The clear and unambiguous language of the contract supports plaintiff's claim. Defendants' position, in essence, is that a calendar day not fully devoted to salvage services should be charged on a pro rata basis, pursuant to which only those hours actually expended on salvage services are compensable. This interpretation, as defendants' calculation shows, has the practical effect of transforming compensation from a daily to an hourly basis.
It is perfectly possible, in maritime charterparties, to provide for the fractionalizing of larger periods of time in order to "fine tune" compensation. Cf. Steamship Co. Gorm v. United States Shipping Board Emergency Fleet Corp., 285 F. 142 (2d Cir. 1922) ("That said charterers shall pay as hire ... per calendar month ... and pro rata for any fractional part of a month..."). The key phrase is "pro rata," which is defined in Black's Law Dictionary (4th ed. 1951) at 1364 as "proportionately; according to a certain rate, percentage, or proposition." But the present parties did not do that. Defendants are obligated to pay at a rate "of $ 16,000 per calendar day or fraction thereof." The plain meaning is that they must pay $ 16,000 if the tug was engaged on salvage services either during a full day, or for any "fraction thereof." Support for this construction appears in I. Tanenbaum Son & Company, Inc. v. Oxford Dye Works, 107 N.J.L. 386, 153 A. 501 (Sup.Ct.1931), and Tanenbaum Co. v. Sixth Ave. Twenty-Third St. Corp., 268 App.Div. 213, 48 N.Y.S.2d 415 (1st Dept. 1944), aff'd, 294 N.Y. 835, 62 N.E.2d 390 (1945), which plaintiffs cite.
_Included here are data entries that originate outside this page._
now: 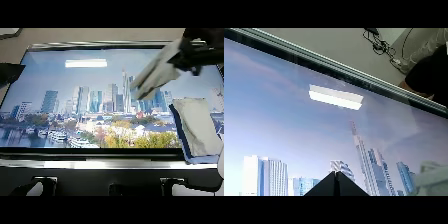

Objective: Fold the shirts.

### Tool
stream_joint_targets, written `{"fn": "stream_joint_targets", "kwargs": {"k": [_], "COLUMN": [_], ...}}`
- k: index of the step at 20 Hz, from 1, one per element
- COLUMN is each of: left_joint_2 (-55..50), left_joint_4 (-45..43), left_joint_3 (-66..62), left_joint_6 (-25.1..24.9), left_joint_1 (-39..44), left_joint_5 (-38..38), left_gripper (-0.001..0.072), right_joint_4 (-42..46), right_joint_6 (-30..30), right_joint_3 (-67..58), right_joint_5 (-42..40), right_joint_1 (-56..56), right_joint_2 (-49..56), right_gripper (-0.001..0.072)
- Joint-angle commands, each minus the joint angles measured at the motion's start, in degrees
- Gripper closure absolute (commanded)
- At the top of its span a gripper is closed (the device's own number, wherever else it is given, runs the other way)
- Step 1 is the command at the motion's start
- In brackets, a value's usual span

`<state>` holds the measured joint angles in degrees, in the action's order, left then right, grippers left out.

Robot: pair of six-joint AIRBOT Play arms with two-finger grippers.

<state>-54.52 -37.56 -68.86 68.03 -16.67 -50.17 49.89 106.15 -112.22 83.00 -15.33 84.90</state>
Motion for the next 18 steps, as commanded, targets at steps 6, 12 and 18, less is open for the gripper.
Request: {"fn": "stream_joint_targets", "kwargs": {"k": [6,12,18], "left_joint_2": [0.00,0.00,0.00], "left_joint_4": [0.00,0.00,0.00], "left_joint_3": [0.02,0.02,0.02], "left_joint_6": [-0.11,-0.74,-0.74], "left_joint_1": [-0.04,-0.04,-0.04], "left_joint_5": [-0.04,-0.72,-0.87], "left_gripper": [0.0668,0.0668,0.0668], "right_joint_4": [5.44,13.18,22.75], "right_joint_6": [2.58,4.57,2.99], "right_joint_3": [-3.28,-3.08,13.51], "right_joint_5": [11.47,23.12,23.08], "right_joint_1": [-25.14,-37.05,-36.54], "right_joint_2": [-2.32,-5.81,-10.75], "right_gripper": [0.0670,0.0669,0.0669]}}
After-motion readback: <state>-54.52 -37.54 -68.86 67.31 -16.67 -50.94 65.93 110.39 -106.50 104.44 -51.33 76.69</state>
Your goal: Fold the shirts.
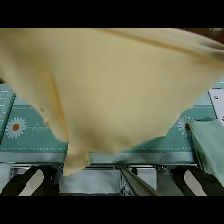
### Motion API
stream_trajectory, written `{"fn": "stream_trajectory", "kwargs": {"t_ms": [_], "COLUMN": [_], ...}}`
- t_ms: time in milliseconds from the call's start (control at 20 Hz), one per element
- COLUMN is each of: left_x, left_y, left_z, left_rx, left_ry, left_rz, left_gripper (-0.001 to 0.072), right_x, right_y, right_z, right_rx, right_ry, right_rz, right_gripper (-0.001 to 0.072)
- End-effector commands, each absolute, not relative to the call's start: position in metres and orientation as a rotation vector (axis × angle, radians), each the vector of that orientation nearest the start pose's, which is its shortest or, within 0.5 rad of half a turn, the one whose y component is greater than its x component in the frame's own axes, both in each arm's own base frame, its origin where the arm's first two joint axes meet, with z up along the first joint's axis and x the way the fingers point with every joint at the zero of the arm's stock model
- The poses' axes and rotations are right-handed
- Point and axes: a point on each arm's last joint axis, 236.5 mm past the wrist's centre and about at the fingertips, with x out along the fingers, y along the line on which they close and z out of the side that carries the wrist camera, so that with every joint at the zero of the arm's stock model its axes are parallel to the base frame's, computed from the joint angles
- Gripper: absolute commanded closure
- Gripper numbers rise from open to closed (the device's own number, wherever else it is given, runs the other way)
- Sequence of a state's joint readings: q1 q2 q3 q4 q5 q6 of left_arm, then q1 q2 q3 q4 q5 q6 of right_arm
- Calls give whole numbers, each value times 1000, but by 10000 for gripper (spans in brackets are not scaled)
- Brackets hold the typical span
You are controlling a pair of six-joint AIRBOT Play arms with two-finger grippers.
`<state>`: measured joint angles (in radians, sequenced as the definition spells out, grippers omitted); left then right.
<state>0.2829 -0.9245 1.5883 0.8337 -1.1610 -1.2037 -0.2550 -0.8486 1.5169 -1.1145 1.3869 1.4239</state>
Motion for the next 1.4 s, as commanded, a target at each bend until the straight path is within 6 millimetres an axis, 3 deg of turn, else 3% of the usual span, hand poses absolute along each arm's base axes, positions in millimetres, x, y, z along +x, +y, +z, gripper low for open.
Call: {"fn": "stream_trajectory", "kwargs": {"t_ms": [0, 150, 300, 450, 600, 650, 700, 750, 850, 900, 950, 1100, 1150, 1250, 1350], "left_x": [432, 498, 541, 567, 571, 569, 564, 554, 519, 499, 474, 401, 379, 332, 295], "left_y": [-78, -93, -108, -122, -139, -145, -149, -152, -147, -135, -115, -45, -29, -14, -24], "left_z": [277, 212, 158, 115, 77, 69, 61, 56, 53, 49, 41, 2, -8, -35, -55], "left_rx": [-244, -321, -402, -497, -630, -656, -659, -660, -659, -668, -686, -638, -632, -689, -822], "left_ry": [539, 599, 640, 669, 759, 788, 820, 871, 1015, 1103, 1222, 1509, 1546, 1566, 1506], "left_rz": [-486, -462, -412, -380, -409, -424, -439, -468, -562, -590, -578, -396, -333, -216, -176], "left_gripper": [686, 686, 686, 685, 680, 578, 253, 6, 5, 6, 8, 8, 8, 8, 8], "right_x": [387, 458, 520, 571, 604, 610, 610, 605, 585, 569, 541, 427, 410, 396, 379], "right_y": [-2, -13, -16, -11, -2, 3, 7, 9, -2, -13, -26, -77, -90, -96, -88], "right_z": [231, 171, 117, 76, 50, 46, 44, 43, 49, 52, 50, 20, 15, 5, -12], "right_rx": [239, 358, 490, 624, 799, 848, 869, 842, 797, 789, 775, 598, 625, 709, 763], "right_ry": [752, 798, 833, 867, 882, 879, 889, 908, 969, 1018, 1104, 1498, 1518, 1398, 1280], "right_rz": [162, 153, 169, 208, 234, 255, 274, 300, 337, 352, 367, 291, 208, 115, 46], "right_gripper": [687, 687, 687, 687, 686, 554, 175, 86, 86, 87, 88, 95, 95, 95, 95]}}
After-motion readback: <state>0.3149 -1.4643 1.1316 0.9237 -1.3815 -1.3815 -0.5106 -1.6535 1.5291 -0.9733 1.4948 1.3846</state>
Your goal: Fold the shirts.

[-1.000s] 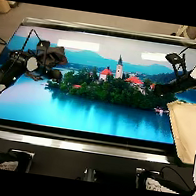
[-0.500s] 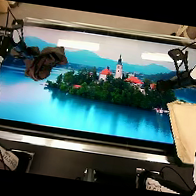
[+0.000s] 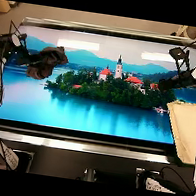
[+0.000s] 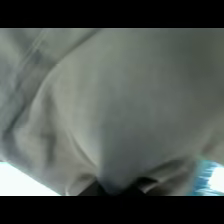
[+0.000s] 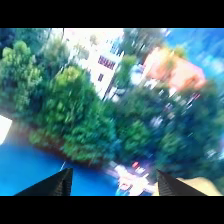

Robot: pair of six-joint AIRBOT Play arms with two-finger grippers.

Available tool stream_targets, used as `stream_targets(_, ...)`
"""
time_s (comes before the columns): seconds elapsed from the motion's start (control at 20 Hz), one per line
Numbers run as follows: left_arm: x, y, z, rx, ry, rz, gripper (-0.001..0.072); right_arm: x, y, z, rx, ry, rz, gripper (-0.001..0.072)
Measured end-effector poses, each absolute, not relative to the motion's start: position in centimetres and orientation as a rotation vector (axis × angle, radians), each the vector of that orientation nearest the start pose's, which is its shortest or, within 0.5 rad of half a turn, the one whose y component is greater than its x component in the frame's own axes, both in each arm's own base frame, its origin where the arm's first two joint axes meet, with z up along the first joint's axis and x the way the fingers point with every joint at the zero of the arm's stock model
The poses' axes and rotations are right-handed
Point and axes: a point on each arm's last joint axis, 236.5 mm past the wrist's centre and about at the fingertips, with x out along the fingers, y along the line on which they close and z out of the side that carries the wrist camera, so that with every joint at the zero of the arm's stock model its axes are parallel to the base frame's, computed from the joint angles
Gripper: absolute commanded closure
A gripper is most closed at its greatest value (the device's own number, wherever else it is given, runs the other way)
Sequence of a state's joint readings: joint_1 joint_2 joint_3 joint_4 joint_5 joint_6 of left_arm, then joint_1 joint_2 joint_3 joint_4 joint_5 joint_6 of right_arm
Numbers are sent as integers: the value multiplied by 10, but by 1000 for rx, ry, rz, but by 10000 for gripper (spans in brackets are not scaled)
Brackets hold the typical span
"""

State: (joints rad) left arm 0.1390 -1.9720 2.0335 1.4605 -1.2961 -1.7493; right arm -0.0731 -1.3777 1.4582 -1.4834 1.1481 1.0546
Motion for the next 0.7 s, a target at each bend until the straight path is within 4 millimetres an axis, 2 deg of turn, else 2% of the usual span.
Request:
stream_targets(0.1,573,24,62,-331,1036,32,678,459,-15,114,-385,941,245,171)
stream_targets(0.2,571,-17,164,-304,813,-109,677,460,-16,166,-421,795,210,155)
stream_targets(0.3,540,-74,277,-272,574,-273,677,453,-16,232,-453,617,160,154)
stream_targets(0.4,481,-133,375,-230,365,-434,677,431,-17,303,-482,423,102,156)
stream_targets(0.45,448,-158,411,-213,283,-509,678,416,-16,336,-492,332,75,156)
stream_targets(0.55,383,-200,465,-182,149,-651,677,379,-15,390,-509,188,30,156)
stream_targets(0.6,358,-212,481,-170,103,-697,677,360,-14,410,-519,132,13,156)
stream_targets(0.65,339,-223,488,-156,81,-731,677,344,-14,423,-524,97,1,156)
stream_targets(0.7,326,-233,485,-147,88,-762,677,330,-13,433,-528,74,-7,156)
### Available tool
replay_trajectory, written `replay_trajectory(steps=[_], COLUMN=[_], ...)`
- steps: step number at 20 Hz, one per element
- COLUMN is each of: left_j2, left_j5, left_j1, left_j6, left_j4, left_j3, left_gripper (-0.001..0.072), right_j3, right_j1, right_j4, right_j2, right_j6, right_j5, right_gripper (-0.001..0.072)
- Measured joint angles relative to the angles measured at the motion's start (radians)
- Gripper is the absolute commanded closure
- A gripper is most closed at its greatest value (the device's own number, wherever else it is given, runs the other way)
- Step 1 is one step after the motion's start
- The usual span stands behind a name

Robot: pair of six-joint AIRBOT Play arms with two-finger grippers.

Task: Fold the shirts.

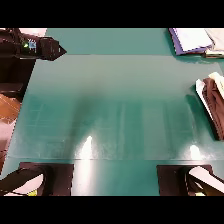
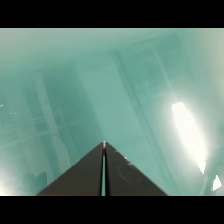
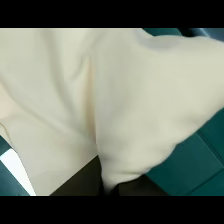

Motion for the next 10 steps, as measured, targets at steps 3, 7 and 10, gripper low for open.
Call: replay_trajectory(steps=[3,7,10], left_j2=[0.000,0.000,0.000], left_j5=[-0.003,-0.004,-0.004], left_j1=[0.000,0.000,0.000], left_j6=[0.000,0.000,0.000], left_j4=[0.000,0.000,0.000], left_j3=[0.000,0.000,0.000], left_gripper=[0.0683,0.0683,0.0682], right_j3=[-0.066,-0.036,0.011], right_j1=[-0.046,-0.083,-0.066], right_j4=[-0.030,0.013,0.237], right_j2=[0.019,0.028,0.030], right_j6=[-0.003,0.026,0.041], right_j5=[-0.010,-0.017,-0.020], right_gripper=[-0.0003,0.0020,0.0021])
Defendants point out correctly that these were liquidated damages cases, but I do not consider the distinction to be material in respect of the proper interpretation of the pertinent language.
Defendants complain that this construction works an unfair result because it gives plaintiff compensation "in excess of the amount earned." Brief at 6. But this is a bootstrap argument, assuming as its basic premise defendants' interpretation of the contract. Under the contract as written, plaintiff's tug "earned" hire at the rate of $ 16,000 per calendar day "or fraction thereof"; although it could have been so drafted, the contract did not limit "earnings," in respect of days on which the tug performed less than 24 hours of salvage service, to those particular hours when such services were rendered. That result, as noted, could have been achieved by use of that familiar apportioner's tool "pro rata."
Furthermore, there is nothing inherently unfair about the contract's compensatory scheme. Except in those unlikely circumstances where a salvage service begins on the stroke of midnight of one day, and is successfully completed at the stroke of midnight on another, at least during the first and last "calendar days" of the service the salvage tug will not be engaged on the service during the entire 24 hours. But that does not mean she can be gainfully employed by her owners in other pursuits. A salvage tug is not a taxicab, capable of dropping off a fare-paying passenger at, say, Grand Central Station, and then immediately picking up another. In these circumstances, the tug owner may reasonably request a full day's compensation even where the tug's services consumed only a fraction of a day. Defendants did not have to agree, but they did so; and the practical realities of the case are fatal to defendants' faint, alternative suggestion of a contract of adhesion. Counsel for defendants say that "such an argument raises material issues of fact." It does not. In the circumstances of this case, the doctrine of contracts of adhesion is inapplicable as a matter of law.
Plaintiff's motion is granted. Defendants' cross-motion is denied. The Clerk is directed to enter judgment in favor of plaintiff Ocean Salvors Company, and against the three corporate defendants jointly and severally, in the amount of $ 16,000, with interest at the rate of 9 per cent per annum from November 13, 1980, the date of invoice, until paid.